Шрифт:
Закладка:
Беглый осмотр башенки подтвердил: в помещении, действительно, никого не было. Вернувшись в кабинет, доктор Выжлецов демонстративно захлопнул дверь перед носом по-прежнему ухмылявшегося фельдшера Ломанова и сел за стол.
Рукопись пациента, который назвался Александровым, доктор прочитал, а прочитав, ещё больше озадачился. Он вновь поднялся в башенку. Не заходя внутрь, снова осмотрелся, на сей раз более внимательно. Кровать без матраца, намертво привинченная к полу, в дальнем углу от входа маленький откидной столик и такое же сиденье. Ничего здесь не напоминало о пребывании исчезнувшего пациента. Но… Тут взгляд доктора снова и будто невольно потянулся к столу. На поверхности стола близ стены лежало перо.

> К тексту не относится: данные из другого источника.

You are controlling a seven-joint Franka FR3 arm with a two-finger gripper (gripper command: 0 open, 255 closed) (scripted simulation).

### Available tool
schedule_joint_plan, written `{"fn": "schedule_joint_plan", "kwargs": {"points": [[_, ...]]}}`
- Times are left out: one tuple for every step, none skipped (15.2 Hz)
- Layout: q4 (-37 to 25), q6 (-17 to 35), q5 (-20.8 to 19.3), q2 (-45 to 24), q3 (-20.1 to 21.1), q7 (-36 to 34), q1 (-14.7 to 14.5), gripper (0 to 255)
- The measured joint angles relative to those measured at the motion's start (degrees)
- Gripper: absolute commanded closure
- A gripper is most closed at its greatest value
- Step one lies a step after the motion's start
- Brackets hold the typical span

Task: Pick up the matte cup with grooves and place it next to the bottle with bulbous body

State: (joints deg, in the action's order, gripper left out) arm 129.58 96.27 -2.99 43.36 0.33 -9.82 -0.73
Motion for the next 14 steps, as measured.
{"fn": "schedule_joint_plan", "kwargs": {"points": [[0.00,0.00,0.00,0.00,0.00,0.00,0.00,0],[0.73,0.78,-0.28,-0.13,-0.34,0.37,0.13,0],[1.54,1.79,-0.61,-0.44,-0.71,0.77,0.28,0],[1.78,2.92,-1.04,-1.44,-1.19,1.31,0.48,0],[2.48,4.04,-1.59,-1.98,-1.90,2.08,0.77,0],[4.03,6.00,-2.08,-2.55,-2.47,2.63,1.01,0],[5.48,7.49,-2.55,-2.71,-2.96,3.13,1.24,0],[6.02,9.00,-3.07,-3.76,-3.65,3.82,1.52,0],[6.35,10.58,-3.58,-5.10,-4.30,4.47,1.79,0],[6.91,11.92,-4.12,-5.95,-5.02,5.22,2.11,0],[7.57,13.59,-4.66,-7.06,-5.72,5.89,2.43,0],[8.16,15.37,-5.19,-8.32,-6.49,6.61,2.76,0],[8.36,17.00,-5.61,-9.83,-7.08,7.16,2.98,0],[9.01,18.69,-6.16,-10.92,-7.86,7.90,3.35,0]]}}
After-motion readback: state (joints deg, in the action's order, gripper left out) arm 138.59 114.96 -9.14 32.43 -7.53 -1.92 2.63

Это было не то перо, какими обыкновенно писали в больничке – петушиные, реже гусиные огрызыши. Это было большое, белое и, чувствовалось, упругое перо, от которого – что становилось всё явственнее с наплывом сумерек – исходило слабое свечение. Доктор шагнул к окну, которое выходило во двор. Двое мальчишек, дети истопника и кухарки, обрадев оттепели, катали снеговика. Он медленно и чуть боком, держа в поле зрения стол, перешёл к противоположному окну, которое было обращено на пустырь. На подоконнике лежал снег. Слева темнел какой-то росчерк. Мелькнула догадка, и он даже покосился на стол, но тут же зябко передёрнул плечом и заключил, что это с кровли упала сосулька. Потом перевёл взгляд на забор, редко утыканный гвоздями. В прогале меж двумя штырями снег был сбит. Птица, наверное, голубь или воробей, решил доктор, не пожелав продолжать обследование, да просто, видимо, ветром сдуло.

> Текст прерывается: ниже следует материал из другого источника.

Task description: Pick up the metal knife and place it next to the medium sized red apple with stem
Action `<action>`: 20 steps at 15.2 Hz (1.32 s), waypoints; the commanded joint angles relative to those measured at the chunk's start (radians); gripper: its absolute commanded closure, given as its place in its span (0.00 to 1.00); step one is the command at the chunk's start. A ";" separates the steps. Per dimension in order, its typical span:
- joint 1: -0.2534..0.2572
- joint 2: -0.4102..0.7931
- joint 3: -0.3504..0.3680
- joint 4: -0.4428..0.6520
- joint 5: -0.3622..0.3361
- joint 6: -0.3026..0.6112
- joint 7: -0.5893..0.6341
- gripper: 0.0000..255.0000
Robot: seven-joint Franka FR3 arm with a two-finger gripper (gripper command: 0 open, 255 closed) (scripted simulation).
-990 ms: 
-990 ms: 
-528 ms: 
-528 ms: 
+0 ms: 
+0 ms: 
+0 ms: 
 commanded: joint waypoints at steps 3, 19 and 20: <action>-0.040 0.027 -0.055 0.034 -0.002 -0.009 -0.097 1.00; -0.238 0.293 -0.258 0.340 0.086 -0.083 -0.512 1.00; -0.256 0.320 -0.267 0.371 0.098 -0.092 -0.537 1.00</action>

Три дня доктор Выжлецов пребывал в задумчивости. Надо было принимать решение. Он заварил свежего цейлонского чаю и тяжело уставился на рукопись. Как с нею поступить? Отправить адресату, то есть В. А. Жуковскому, воспитателю наследника престола, или передоверить это настоятелю Святогорского монастыря отцу Геннадию, под опекой которого находится больничка?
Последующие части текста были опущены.